WARNING – this blog is doing something we rarely do here. It’s looking at Scottish football as a whole, rather than solely Rangers. Of course, it’s coming from our perspective, but it’s got a different focus.

I know, we’re not supposed to care about the rest of the teams in Scotland. I have my reasons for not being on board with that opinion, though. A strong Scottish football benefits Rangers every bit as much as a strong Rangers benefits Scottish football. We’re inexorably linked, and trying to kill off the game up here would only hold us back. Just my opinion, though, and I understand why many don’t agree.

The defeat for Celtic last night leads to the numerous “Greek Tragedy” headlines. Not all Greek Tragedies finished on a negative note though. They were more about form and subject matter rather than how they ended. There’s a very real chance that not having a club in the Champions League this season may just benefit Scottish football, as strange as that sounds.

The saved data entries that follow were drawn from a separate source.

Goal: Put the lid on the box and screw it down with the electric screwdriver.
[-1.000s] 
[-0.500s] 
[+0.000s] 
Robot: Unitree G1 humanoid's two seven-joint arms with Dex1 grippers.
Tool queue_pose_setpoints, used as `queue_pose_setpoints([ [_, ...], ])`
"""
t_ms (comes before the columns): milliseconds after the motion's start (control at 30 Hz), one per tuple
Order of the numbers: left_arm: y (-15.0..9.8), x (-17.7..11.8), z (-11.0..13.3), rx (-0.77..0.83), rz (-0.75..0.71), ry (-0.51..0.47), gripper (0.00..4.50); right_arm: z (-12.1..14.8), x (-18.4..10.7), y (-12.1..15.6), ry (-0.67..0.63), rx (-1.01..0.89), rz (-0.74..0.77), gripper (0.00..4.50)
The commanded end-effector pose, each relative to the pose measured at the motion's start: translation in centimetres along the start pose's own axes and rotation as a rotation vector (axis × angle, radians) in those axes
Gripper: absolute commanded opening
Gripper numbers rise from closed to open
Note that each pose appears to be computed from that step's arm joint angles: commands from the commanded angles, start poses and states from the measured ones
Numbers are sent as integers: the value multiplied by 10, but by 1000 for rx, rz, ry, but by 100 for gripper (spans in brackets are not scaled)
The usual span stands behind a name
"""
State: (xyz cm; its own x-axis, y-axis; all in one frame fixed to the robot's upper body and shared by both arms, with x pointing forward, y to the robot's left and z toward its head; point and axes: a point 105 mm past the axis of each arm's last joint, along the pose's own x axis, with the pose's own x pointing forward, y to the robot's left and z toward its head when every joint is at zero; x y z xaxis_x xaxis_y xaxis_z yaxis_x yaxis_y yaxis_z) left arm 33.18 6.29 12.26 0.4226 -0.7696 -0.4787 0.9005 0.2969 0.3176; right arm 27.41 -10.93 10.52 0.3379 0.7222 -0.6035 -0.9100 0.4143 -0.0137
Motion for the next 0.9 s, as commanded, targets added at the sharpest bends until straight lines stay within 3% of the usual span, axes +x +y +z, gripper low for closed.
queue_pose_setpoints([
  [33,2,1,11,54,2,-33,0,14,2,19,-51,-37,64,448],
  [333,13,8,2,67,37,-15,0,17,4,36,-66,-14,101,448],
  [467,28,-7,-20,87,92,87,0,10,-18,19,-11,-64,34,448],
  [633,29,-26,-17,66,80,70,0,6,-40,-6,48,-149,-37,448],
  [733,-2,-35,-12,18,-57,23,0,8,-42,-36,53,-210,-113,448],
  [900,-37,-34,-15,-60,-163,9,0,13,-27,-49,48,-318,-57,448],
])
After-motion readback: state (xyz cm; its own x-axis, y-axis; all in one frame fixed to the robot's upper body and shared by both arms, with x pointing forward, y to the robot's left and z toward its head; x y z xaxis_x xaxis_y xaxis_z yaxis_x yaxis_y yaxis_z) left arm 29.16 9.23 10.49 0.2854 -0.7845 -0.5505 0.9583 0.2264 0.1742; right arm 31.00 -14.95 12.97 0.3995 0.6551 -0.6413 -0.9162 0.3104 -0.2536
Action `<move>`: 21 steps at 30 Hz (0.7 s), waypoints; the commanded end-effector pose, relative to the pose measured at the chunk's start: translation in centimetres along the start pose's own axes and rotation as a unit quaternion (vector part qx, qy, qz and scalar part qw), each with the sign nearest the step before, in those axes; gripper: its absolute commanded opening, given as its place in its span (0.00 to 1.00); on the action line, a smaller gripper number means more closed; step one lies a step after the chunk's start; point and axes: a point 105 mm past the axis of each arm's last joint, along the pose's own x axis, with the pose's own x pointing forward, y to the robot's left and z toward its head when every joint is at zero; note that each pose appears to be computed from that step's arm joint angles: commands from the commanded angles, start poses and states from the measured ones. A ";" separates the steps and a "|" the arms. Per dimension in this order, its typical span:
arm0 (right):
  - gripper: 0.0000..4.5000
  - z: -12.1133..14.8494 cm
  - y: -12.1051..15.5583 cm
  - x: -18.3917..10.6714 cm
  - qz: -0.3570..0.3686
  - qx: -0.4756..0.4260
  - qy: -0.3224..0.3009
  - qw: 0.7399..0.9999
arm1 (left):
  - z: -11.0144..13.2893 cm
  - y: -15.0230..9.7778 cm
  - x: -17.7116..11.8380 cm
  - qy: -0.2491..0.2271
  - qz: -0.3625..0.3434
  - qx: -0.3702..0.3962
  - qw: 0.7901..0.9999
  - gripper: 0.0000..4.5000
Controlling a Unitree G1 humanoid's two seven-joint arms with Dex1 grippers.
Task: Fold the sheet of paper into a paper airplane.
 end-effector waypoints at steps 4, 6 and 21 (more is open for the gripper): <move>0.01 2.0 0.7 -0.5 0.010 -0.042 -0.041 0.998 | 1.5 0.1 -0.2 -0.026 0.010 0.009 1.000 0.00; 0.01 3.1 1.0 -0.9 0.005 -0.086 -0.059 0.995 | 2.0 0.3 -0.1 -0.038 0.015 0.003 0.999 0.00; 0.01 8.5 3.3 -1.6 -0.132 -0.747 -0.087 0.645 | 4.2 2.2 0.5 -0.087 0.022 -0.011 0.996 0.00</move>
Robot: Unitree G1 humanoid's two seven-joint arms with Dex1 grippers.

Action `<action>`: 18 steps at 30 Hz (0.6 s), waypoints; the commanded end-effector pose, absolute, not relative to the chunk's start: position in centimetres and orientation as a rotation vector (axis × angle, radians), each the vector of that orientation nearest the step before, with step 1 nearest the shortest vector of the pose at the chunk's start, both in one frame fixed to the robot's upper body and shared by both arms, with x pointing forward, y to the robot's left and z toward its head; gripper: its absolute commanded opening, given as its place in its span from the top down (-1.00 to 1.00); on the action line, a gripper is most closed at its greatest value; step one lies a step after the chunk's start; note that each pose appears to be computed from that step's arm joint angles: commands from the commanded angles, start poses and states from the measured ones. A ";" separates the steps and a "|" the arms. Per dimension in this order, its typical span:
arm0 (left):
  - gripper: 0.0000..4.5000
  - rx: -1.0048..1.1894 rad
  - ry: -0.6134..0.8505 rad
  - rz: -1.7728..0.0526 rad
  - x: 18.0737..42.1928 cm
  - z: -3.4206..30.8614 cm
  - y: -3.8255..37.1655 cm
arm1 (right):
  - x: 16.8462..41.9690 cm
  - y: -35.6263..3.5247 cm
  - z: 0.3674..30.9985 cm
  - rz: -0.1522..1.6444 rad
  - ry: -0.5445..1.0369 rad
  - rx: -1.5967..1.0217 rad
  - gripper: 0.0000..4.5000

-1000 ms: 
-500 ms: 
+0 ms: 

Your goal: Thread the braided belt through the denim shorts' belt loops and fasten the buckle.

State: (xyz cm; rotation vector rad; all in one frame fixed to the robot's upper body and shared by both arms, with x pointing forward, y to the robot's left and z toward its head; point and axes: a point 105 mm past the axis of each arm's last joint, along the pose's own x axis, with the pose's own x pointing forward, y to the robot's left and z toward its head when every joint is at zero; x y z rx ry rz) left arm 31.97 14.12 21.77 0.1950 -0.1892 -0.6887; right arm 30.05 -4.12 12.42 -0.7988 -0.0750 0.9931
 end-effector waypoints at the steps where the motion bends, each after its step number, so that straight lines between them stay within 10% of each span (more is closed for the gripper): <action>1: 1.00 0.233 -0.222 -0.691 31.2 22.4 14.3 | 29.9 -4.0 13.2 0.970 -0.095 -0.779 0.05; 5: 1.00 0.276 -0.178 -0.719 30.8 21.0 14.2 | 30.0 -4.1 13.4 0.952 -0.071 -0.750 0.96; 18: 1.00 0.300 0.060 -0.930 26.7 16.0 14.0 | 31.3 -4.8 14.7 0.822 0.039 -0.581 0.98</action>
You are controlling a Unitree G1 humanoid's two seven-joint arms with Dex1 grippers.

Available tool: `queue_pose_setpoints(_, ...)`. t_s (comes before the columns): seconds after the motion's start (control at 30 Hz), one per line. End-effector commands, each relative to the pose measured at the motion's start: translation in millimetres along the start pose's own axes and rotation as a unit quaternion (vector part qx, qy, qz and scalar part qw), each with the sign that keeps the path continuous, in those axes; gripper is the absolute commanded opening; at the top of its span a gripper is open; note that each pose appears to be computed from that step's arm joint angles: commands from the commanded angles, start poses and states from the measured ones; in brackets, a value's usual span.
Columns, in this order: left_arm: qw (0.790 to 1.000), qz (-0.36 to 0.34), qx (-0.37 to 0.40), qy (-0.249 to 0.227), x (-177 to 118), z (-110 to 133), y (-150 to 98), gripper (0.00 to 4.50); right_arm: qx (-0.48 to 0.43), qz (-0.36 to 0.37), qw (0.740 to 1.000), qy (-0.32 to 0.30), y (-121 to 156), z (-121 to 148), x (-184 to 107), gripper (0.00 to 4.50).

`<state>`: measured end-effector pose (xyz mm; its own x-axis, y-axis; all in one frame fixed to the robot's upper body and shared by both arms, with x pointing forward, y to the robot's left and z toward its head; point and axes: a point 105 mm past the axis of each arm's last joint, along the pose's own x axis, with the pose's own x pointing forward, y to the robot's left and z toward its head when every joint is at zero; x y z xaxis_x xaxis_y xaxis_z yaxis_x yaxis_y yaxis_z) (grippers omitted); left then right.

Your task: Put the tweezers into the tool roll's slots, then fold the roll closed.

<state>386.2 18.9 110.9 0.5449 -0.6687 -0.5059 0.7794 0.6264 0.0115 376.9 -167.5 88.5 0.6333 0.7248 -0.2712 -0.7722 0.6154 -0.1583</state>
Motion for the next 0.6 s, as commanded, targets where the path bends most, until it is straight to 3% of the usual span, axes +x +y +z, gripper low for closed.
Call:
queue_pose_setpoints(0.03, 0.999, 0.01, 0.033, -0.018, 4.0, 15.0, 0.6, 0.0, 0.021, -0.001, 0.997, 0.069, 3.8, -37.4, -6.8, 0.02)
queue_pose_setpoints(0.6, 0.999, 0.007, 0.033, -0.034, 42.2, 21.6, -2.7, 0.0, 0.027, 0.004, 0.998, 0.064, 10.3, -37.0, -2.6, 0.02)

From the perspective of Rangers, we can be pretty happy that Celtic are set to lose millions in the short term. It will help bridge the financial gap that’s been a huge factor for years. There’s every chance Celtic will do what Rangers have done in years gone by, and spend money on their squad after a European exit. They have the security of the Europa League, where their draw looks very straightforward. When we lost to Kaunas not long after the run to Manchester, we were out altogether. We then spent a fair amount of money on players to go on to win a few titles and build upon. It may seem unlikely, but there’s a chance they’ll do the same.

If they don’t, and things start to even up, it’s going to benefit everyone. With the Steven Gerrard effect, Scottish football is in sharper focus than it’s been since Charlie Miller was sponsored by Adidas. More seasons of one team being dominant because of the financial gap wouldn’t be as attractive to potential sponsors and TV companies. An opportunity has arisen due to the TV deal for overseas rights having to be ripped up. Even with someone as inept as Neil Doncaster running negotiations, we can surely absolutely smash the amount that was in place with all the focus that’s coming our way now.

And nothing grows interest in a league more than competition. Think back to the days of last-minute league wins, teams chasing each other or trying to win on goal difference. You wouldn’t miss a match. You’d watch the other teams because you’d be more invested. Even if it didn’t go your way that season (and that was pretty rare for Rangers in those sort of years), you were very entertained during the ride. Scottish football hasn’t seen anything like that since Rangers smashed 3 goals in 7 minutes against Kilmarnock.

If teams like Aberdeen, Hearts or Hibs were capable of making a real challenge to Celtic, it would have happened in recent years. All three will feel they’re improving and will have a say, but unless Rangers are able to put up a real challenge, recent history tells us it’s a one team league. No one cares about leagues that end up that way. All of this doesn’t even consider that Celtic are bound to have better European results in the Europa League which will benefit Scottish football as well.

It seems like a strange argument to suggest that weakening something makes everything stronger. I’m more than aware that Celtic had to slip up somewhat for Rangers to have more realistic chances of beating them over a season. If that’s what’s to come, and things get genuinely exciting again, every team in Scotland will benefit.

And that’s what we need, as unpalatable as it can sound at times. More money coming into the league, better players, good results in Europe – Scottish football has a chance here to take advantage of the Gerrard effect and a more competitive league (on the face of it) to actually move forward for once. Let’s see if they actually try to take it.